### What is being asked
Scan the entries below for the word "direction". Copy each line that has it.

:: Task inputs ::

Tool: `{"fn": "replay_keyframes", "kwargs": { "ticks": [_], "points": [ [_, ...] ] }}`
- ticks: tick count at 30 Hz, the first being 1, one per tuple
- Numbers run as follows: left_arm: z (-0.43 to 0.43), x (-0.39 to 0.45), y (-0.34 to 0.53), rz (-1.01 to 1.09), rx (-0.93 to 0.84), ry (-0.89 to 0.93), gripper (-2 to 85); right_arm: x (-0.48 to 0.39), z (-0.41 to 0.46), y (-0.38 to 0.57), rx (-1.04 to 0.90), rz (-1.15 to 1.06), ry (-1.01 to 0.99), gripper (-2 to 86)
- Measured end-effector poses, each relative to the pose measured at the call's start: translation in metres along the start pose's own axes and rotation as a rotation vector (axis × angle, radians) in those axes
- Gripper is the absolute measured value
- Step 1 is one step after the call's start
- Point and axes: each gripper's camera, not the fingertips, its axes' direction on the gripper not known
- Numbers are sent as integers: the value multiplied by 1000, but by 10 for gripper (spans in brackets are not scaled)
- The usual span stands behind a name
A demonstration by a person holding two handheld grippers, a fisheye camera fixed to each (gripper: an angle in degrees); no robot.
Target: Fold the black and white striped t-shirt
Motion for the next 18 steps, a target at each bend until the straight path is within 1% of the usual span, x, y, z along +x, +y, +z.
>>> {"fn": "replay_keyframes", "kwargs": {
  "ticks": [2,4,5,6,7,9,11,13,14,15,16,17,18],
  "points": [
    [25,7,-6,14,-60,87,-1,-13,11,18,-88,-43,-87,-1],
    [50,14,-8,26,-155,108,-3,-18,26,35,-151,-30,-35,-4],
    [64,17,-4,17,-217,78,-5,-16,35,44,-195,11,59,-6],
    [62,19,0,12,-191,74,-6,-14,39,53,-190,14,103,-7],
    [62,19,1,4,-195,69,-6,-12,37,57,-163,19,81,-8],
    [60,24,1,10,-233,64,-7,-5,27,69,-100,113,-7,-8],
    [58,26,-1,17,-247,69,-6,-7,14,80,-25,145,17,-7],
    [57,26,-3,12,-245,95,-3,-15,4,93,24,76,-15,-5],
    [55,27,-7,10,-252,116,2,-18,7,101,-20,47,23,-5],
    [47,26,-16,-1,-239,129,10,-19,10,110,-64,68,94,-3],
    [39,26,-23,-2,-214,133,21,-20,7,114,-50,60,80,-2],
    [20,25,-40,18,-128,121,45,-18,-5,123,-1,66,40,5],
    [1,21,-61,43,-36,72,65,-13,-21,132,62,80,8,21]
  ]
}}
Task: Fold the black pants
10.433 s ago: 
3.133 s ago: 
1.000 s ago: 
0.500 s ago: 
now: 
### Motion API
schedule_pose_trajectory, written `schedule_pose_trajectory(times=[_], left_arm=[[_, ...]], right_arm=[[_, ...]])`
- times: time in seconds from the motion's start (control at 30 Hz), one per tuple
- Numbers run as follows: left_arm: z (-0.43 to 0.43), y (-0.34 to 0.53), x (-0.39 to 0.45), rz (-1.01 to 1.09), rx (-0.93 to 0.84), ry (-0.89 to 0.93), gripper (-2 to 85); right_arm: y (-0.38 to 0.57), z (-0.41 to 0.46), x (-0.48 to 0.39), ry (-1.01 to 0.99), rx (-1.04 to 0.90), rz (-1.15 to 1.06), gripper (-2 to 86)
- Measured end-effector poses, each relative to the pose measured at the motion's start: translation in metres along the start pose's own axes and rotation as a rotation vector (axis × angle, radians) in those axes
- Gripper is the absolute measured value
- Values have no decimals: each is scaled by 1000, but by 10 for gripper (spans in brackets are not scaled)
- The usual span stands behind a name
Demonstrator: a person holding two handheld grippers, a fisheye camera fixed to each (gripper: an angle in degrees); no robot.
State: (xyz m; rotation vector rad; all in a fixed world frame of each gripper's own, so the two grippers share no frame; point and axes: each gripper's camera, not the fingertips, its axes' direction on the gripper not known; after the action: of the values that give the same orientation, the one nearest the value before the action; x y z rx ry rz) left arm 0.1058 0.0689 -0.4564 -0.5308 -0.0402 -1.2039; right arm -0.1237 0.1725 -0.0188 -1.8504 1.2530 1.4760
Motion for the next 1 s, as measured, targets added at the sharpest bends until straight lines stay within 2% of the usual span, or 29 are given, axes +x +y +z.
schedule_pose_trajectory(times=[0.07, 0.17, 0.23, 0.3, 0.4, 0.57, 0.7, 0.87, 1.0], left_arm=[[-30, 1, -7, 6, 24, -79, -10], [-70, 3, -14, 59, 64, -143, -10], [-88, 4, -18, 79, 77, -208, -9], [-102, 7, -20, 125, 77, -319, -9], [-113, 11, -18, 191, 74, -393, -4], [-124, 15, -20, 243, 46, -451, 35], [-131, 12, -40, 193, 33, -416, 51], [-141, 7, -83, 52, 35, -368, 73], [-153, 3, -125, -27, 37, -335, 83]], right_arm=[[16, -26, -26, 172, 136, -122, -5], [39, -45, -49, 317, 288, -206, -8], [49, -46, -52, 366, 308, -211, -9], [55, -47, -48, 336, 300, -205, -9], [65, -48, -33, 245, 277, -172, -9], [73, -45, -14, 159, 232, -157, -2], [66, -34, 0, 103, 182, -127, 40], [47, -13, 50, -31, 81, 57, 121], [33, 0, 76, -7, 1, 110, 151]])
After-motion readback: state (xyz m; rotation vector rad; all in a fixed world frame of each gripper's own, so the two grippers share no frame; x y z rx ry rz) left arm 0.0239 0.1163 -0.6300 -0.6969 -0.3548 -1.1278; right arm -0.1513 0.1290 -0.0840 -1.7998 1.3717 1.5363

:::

### Written solution
- Point and axes: each gripper's camera, not the fingertips, its axes' direction on the gripper not known
State: (xyz m; rotation vector rad; all in a fixed world frame of each gripper's own, so the two grippers share no frame; point and axes: each gripper's camera, not the fingertips, its axes' direction on the gripper not known; after the action: of the values that give the same orientation, the one nearest the value before the action; x y z rx ry rz) left arm 0.1058 0.0689 -0.4564 -0.5308 -0.0402 -1.2039; right arm -0.1237 0.1725 -0.0188 -1.8504 1.2530 1.4760

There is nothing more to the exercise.